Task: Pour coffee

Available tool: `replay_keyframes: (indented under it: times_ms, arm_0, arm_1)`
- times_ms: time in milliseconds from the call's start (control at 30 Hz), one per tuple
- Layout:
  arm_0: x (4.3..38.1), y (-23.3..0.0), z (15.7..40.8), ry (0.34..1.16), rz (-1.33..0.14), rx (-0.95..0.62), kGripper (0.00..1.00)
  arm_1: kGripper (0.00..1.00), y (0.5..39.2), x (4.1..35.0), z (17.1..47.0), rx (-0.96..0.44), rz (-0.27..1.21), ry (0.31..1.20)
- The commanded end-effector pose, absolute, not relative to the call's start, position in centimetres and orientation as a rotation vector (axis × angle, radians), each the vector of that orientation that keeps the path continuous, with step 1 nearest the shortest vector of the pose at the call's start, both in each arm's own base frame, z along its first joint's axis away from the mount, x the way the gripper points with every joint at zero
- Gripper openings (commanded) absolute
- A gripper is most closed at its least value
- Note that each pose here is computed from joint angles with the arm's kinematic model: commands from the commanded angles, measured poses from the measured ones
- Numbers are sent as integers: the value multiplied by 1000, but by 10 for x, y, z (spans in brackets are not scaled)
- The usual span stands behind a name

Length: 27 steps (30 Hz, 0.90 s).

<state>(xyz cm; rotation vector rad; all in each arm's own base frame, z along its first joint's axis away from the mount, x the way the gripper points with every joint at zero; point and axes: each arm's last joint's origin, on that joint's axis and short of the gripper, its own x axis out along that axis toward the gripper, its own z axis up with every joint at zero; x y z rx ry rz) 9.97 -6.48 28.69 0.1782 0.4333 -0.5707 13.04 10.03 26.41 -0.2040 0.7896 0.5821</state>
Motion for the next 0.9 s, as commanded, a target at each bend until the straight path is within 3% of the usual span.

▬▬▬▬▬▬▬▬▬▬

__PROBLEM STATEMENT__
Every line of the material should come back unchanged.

__EXPECTED ANSWER__
Task: Pour coffee

Available tool: `replay_keyframes: (indented under it: times_ms, arm_0, arm_1)`
- times_ms: time in milliseconds from the call's start (control at 30 Hz), one per tuple
- Layout:
  arm_0: x (4.3..38.1), y (-23.3..0.0), z (15.7..40.8), ry (0.34..1.16), rz (-1.33..0.14), rx (-0.95..0.62), kGripper (0.00..1.00)
  arm_1: kGripper (0.00..1.00), y (0.5..39.2), x (4.1..35.0), z (17.1..47.0), rx (-0.96..0.44), rz (-0.27..1.21), ry (0.31..1.20)
- The commanded end-effector pose, absolute, not relative to the call's start, position in centimetres and orientation as a rotation vector (axis × angle, radians), each the vector of that orientation that keeps the path continuous, with step 1 nearest the shortest vector of the pose at the call's start, both in each arm's own base frame, z along its first joint's axis away from the mount, x the way the gripper points with every joint at zero
- Gripper openings (commanded) absolute
- A gripper is most closed at its least value
- Note that each pose here is computed from joint angles with the arm's kinematic model: commands from the commanded angles, measured poses from the measured ones
- Numbers are sent as integers: the value multiplied by 1000, but by 10 for x, y, z (spans in brackets are not scaled)
- The usual span stands behind a name

Length: 27 steps (30 Hz, 0.90 s).

<state>(xyz cm; rotation vector rad; all in each arm's own base frame, z along its first joint's axis away from the mount, x the way the gripper points with every joint at zero; point and axes: each arm's last joint's origin, on that joint's axis and short of the gripper, its own x axis out along that axis toward the gripper, its own z axis up with every joint at zero; x y z rx ry rz) 9.97 -6.48 28.69 0.1782 0.4333 -0.5707 13.04 10.03 26.41 -0.2040 0.7896 0.5821</state>
Motion for the next 0.9 s, as commanded, a target at each bend until the straight path is within 3% of the usual span.

This answer requires nothing more.